Detection of pKFattB-GItetWsul2 and pKFattB-CR2sul2 structures in recombinant colonies. PCR amplification using the primer pairs Sul2-F/Int-R and Sul2-F/CR2-R for the detection of GItetWsu2-pKFattB (A) and pKFattB-CR2sul2 (B) structures, respectively. PCR reactions were conducted on the same six recombinant colonies as in Figure 3E.

Figure 5

Integration of circular intermediates into the trap plasmid pKFattB under sucrose negative selection. (A) XbaI digestion of the plasmid extract from six independent recombinant colonies. Bands at 8,503 bp correspond to the recombinant plasmid pKFattB-CR2sul2 (CR2-sul2 inserted into pKFattB) and bands at 2,843 bp correspond to original pKFattB copies. (B) XbaI and BamHI double restriction of the same plasmid extracts.
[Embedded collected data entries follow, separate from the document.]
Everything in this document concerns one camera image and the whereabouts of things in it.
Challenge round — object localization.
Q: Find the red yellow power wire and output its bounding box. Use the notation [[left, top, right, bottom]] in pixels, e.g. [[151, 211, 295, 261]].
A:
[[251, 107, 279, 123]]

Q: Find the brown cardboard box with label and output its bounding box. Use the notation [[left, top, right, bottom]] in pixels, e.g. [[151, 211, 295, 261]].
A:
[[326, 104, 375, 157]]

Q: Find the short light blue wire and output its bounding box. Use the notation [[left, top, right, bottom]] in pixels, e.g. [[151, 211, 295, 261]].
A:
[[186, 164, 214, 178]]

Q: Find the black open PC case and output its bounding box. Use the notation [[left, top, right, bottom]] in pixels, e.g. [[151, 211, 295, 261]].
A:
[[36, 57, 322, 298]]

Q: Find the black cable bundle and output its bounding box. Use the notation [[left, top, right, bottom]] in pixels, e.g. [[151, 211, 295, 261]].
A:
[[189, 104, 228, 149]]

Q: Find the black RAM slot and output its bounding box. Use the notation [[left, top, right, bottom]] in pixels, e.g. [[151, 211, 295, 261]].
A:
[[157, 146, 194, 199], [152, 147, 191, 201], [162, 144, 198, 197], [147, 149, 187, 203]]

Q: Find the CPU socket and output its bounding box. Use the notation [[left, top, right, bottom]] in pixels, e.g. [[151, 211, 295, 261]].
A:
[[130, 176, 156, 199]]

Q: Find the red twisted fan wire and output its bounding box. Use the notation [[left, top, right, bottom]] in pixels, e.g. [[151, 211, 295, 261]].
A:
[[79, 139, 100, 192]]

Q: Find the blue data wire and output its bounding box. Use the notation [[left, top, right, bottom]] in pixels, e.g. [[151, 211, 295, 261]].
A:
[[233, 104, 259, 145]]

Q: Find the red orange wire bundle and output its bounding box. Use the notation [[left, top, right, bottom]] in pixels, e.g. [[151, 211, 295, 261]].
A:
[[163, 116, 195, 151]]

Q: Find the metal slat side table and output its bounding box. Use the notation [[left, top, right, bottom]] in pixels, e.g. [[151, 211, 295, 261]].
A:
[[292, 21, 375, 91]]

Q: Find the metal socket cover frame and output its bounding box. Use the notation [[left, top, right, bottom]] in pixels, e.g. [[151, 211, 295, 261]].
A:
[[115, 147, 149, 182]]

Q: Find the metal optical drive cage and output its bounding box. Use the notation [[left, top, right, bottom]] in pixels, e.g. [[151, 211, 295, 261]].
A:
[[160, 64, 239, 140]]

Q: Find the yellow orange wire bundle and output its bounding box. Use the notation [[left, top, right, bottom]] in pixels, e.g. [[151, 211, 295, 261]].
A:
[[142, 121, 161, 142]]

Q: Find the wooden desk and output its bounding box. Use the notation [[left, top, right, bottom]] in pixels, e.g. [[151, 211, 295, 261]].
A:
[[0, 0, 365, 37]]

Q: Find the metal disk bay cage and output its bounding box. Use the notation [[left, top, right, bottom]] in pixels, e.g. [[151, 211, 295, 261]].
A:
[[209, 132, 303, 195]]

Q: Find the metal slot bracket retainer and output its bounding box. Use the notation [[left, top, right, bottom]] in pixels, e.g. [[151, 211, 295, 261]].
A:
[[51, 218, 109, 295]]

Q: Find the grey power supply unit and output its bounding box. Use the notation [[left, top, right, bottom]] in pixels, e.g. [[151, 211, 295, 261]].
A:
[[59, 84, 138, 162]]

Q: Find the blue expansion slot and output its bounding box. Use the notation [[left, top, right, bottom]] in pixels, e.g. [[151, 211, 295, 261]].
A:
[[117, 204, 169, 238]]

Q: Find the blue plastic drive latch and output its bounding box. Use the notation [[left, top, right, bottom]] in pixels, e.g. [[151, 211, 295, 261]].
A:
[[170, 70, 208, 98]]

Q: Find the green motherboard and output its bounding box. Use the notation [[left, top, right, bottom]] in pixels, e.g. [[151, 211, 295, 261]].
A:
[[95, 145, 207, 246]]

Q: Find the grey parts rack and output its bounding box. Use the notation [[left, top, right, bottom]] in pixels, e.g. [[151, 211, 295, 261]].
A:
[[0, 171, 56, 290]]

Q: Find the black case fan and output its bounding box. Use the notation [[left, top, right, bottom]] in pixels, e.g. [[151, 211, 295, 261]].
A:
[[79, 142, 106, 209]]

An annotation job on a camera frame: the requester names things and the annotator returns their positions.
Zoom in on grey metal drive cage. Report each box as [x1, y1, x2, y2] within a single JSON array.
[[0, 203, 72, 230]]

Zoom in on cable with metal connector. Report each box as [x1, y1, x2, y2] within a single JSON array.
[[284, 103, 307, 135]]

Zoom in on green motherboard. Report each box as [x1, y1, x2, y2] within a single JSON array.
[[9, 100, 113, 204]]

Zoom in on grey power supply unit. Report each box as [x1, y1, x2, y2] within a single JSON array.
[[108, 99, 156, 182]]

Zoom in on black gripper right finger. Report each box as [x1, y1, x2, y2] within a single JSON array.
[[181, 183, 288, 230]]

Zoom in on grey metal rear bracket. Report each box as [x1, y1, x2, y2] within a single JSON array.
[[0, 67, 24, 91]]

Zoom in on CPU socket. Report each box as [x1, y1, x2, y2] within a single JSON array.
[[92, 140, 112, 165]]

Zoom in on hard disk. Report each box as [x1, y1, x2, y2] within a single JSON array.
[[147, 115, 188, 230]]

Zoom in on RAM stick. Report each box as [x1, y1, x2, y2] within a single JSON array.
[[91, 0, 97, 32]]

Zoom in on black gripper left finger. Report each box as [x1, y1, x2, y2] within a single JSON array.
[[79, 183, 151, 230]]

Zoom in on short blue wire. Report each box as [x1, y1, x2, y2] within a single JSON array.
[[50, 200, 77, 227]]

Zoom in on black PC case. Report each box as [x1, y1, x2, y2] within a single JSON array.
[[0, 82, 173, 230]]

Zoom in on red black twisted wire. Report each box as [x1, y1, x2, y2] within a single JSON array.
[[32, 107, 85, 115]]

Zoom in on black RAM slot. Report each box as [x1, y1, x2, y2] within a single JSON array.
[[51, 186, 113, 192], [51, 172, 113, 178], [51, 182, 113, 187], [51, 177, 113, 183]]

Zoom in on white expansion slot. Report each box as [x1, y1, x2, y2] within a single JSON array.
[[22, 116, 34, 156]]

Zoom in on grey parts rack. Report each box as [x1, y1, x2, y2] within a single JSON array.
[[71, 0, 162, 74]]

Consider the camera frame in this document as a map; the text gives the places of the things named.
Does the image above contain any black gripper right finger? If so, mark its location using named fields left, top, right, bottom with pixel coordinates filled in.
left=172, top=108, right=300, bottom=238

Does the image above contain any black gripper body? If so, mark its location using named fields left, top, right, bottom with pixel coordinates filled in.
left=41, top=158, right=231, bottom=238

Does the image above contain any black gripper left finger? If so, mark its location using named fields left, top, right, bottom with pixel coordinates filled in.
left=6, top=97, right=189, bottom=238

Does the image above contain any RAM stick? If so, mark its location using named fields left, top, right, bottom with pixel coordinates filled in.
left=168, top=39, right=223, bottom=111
BamHI cuts CR2-sul2 unit once and not pKFattB, leading to the digestion of pKFattB-CR2sul2 into 6,500 and 2,003 bp bands. (C) Detection of GItetWsu2-pKFattB structure. Left panel, XbaI digestion of the plasmid extract from six independent recombinant colonies. M1, M2, different DNA markers. Right panel, XbaI and SacI double restriction of plasmid extracts (number 5 and 6). SacI cuts GItetWsu2 once and not pKFattB, leading to the digestion of GItetWsu2-pKFattB into 13,276 and 739 bp bands. The band at 2.8 kb is the residual pKFattB plasmid. The bottom schematics exhibit the locus of restriction enzymes and expected digestion sizes for restriction analysis.

Figure 6

The distribution of GIsul2, CR2-sul2 unit, and GI12K in chromosomes and plasmids of NCBI complete genome database. The internal species tree represent the host distribution of the three elements. The size of the hexagon and star markers denotes the number of genomes of each host carrying the corresponding elements in chromosomes or plasmids, respectively. The bar height in the inner circle represents the proportion of genomes carrying the elements among the total genome of the species in the database. The six outermost heatmaps represent each element's abundance, separated by chromosomal or plasmid localization. The color intensity corresponds to the proportion of the host in the total number of genomes carrying the given element. Orange, olive green, and purple heatmaps represent the distribution of GIsul2, GI12K, and the CR2-sul2 unit in chromosomes, respectively. Blue and green heatmaps represent the dissemination of GIsul2 and CR2-sul2 units in the plasmids, respectively. Hosts with a total number of genomes >10 are highlighted and abbreviated as follows: Kp, Klebsiella pneumoniae; Ec, Escherichia coli; Se, Salmonella enterica; Ab, Acinetobacter baumannii.